Voronoi Explode Modifier
The actual fracture is performed by the voronoi modifier which caches its results internally in a sequence of voronoi cells. The mesh vertices are grouped by the cells, which hold references to them for quick manipulation of the global mesh, if the cell moves. Each cell can be associated to the closest particle, which allows even clusters of cells being moved as one optically. Or you can associate each cell exactly with its centroid particle, if Particle System was chosen as point source and Emit Continously is set. This modifier always updates the positions of the cells according to the particles, but the fracture process itself is only performed on certain changes or on hitting the refresh button. Fracture results are cached as bmesh and sequence of voronoi cells, since this fracture process is expensive, especially when boolean intersection (needed for all non cuboid objects, so almost always) is involved. At the moment for fracturing the library voro++ is used which returns their results as a text file. This will be read from the modifier and meshes are built up accordingly.
Rigid Body Modifier
The second modifier can convert any mesh to independent mesh islands, structure is similar to voronoi cells. But in this case an existing mesh is split by loose parts to mesh islands instead of objects. Each mesh island will be associated with an rigidbody object and those will all be added to the rigidbody world automatically as well. Those shards can coexist in the simulation with "regular, one-piece" rigidbody objects. The Pointcache uses a linear rigidbody index and a conversion map to find the correct object and the correct mesh island inside it. When the mesh island is found, its position/rotation will be updated and propagated to each vertex of the global mesh it holds references on. The mesh split process can be expensive too and will be performed on request only, not each time the modifier is called. So this modifier also caches its results as a bmesh and a sequence of mesh islands, and if constraints are generated, those are stored as well. Constraints will be generated between meshislands which share vertices, basically. The shared vertices are search for the mesh islands which are sorted by distance. If shared vertices are found, a constraint between the two meshislands is built and will be added to the corresponding rigidbody objects in the rigidbody world too. The feature Automerge, which tries to eliminate invisible inner geometry automatically, uses those shared vertices too and determines which faces of different mesh islands are adjacent to each other and selects those.

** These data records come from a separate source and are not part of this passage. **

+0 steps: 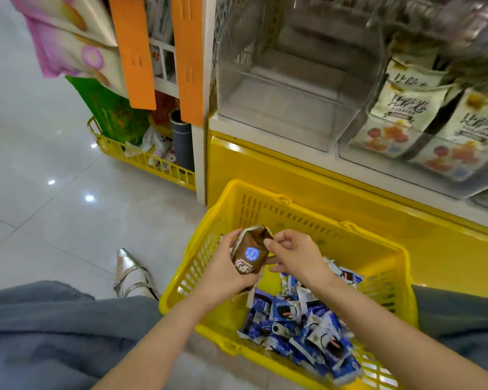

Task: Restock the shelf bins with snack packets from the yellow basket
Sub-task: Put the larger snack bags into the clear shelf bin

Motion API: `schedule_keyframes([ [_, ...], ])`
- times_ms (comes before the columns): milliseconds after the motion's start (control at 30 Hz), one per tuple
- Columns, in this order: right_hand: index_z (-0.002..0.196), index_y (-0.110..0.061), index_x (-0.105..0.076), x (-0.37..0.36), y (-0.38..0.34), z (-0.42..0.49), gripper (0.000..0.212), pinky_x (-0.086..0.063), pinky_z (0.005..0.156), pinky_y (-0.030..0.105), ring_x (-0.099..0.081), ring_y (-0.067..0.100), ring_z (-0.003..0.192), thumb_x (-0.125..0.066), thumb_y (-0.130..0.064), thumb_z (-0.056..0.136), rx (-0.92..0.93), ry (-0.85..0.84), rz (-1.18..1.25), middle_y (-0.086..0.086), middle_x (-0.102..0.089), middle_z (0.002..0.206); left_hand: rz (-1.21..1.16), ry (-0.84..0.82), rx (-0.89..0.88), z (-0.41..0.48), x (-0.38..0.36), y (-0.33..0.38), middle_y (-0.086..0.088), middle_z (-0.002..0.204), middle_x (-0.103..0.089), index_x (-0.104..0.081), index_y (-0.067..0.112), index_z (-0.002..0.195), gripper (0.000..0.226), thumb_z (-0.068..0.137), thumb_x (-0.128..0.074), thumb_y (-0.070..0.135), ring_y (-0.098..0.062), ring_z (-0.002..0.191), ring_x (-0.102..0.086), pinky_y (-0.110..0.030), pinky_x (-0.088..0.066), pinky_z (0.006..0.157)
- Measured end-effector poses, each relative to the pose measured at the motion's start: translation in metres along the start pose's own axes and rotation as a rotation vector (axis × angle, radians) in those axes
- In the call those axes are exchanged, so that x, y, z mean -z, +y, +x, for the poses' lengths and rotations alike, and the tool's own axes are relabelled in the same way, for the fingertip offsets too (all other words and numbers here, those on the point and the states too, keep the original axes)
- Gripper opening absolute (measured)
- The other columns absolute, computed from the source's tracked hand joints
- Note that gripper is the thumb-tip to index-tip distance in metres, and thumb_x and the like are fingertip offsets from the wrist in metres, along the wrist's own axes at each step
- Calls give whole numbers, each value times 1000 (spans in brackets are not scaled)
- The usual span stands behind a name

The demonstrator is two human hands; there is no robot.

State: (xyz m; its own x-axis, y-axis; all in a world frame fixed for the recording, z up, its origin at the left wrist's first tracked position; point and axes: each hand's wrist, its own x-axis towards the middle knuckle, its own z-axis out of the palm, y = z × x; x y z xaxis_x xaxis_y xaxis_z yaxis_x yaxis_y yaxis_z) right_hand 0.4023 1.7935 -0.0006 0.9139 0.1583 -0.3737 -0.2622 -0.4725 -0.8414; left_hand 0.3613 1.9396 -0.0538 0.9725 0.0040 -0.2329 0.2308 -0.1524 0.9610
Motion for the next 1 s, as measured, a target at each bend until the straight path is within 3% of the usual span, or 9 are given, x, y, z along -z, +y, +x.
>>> schedule_keyframes([
  [100,98,-21,-61,14,-7,-9,10,-53,87,32,-64,8,93,-60,-27,90,147,-84,-256,-3,-68,101,-233,-66,138,-6,12,13,-2,106,-60,-46,32,118,75,59,-75,-3,-7,80,-64,-19,-51,65],
  [233,136,-22,-38,40,-11,-14,69,-37,108,31,-38,6,125,-73,-32,77,240,-22,-463,-8,-41,135,-481,-257,282,-12,29,32,-11,107,-68,-55,22,117,68,53,-69,5,-28,97,-65,-41,-53,84],
  [300,141,-25,-30,53,-13,-14,87,-38,107,32,-33,7,130,-79,-34,70,222,-108,-475,-9,-36,140,-454,-352,303,-14,34,41,-8,101,-72,-58,23,113,64,52,-68,7,-23,92,-67,-36,-54,80],
  [400,129,-30,-42,64,-14,-13,71,-49,92,22,-52,6,120,-78,-39,68,155,-430,-335,-13,-54,129,-425,-476,326,-16,40,52,-4,97,-73,-69,27,99,51,49,-71,20,-17,85,-70,-29,-56,72],
  [467,122,-26,-50,65,-14,-15,66,-54,87,25,-64,7,104,-73,-51,64,122,-503,-246,-8,-66,113,-369,-504,314,-13,40,57,-6,101,-72,-71,26,97,44,54,-74,32,-19,89,-69,-35,-53,80],
  [600,116,-17,-56,58,-9,-16,64,-56,77,23,-70,8,87,-68,-51,64,43,-315,-20,-4,-73,97,-509,-290,276,-5,36,55,-8,109,-70,-71,24,102,47,68,-64,56,-22,97,-67,-41,-50,84],
  [700,112,-11,-57,39,-2,-15,50,-56,64,21,-71,12,81,-64,-46,77,-67,-137,308,0,-74,93,-743,-134,239,-4,31,55,-10,115,-67,-60,15,119,61,74,-54,55,-22,103,-64,-35,-50,79],
  [900,115,-12,-57,-15,-18,-4,44,-55,88,38,-69,16,93,-57,-46,87,-109,2,417,2,-71,103,-790,144,120,-4,27,58,-11,121,-63,-38,8,136,77,69,-71,27,-23,108,-63,-31,-54,80],
  [1000,114,-15,-51,-44,-25,0,40,-56,81,32,-66,13,95,-57,-45,88,-50,83,460,1,-67,106,-850,230,119,-3,39,54,-9,121,-64,-40,12,135,79,66,-73,30,-23,109,-63,-38,-52,89],
])
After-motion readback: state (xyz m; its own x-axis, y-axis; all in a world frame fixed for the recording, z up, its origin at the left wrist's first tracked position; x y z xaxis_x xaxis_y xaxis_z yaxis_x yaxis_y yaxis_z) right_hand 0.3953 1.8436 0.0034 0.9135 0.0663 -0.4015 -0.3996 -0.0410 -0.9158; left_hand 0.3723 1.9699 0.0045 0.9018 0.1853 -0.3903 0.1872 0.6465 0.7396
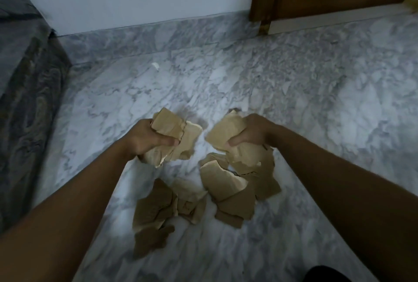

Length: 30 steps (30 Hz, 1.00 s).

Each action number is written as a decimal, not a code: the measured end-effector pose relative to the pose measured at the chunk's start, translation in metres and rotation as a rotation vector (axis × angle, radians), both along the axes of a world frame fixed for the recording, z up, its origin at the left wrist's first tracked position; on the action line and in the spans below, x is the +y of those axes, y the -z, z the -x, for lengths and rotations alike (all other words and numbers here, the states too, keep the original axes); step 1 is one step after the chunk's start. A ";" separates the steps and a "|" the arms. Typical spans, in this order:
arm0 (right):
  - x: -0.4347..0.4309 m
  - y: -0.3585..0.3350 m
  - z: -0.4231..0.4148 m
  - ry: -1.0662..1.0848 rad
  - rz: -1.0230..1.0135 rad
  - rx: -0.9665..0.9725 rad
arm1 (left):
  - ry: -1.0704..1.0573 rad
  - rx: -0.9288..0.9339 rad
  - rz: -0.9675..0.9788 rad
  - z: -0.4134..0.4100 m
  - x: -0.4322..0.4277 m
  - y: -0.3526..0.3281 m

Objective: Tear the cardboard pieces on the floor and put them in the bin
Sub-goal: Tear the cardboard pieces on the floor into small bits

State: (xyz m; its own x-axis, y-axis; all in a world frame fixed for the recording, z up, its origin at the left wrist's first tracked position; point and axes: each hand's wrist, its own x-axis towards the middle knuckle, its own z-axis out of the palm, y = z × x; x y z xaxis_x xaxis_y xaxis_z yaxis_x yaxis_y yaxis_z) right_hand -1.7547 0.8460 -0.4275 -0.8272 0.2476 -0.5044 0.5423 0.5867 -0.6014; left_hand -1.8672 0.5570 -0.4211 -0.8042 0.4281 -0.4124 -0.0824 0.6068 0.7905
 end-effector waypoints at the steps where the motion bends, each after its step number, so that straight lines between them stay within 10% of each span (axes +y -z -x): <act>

Permanent storage (disabled for now, a huge performance eater)
Regenerating modifier result data can take some time especially if many shards are to be built. So a "reduced bmesh" format is used to store the result meshes of each modifier, since it uses bmesh for in memory caching already. This SubMesh or SMesh stores vertex coordinates, and edge/face/loop indexes only, but it is still faster to rebuild a bmesh from this as from scratch, this means voronoi raw data and mesh island separation if both modifiers are stacked. So a few new DNA struct types (SMesh, SMVert, SMEdge, SMLoop and SMFace) were defined, along with conversion functions from and to bmesh.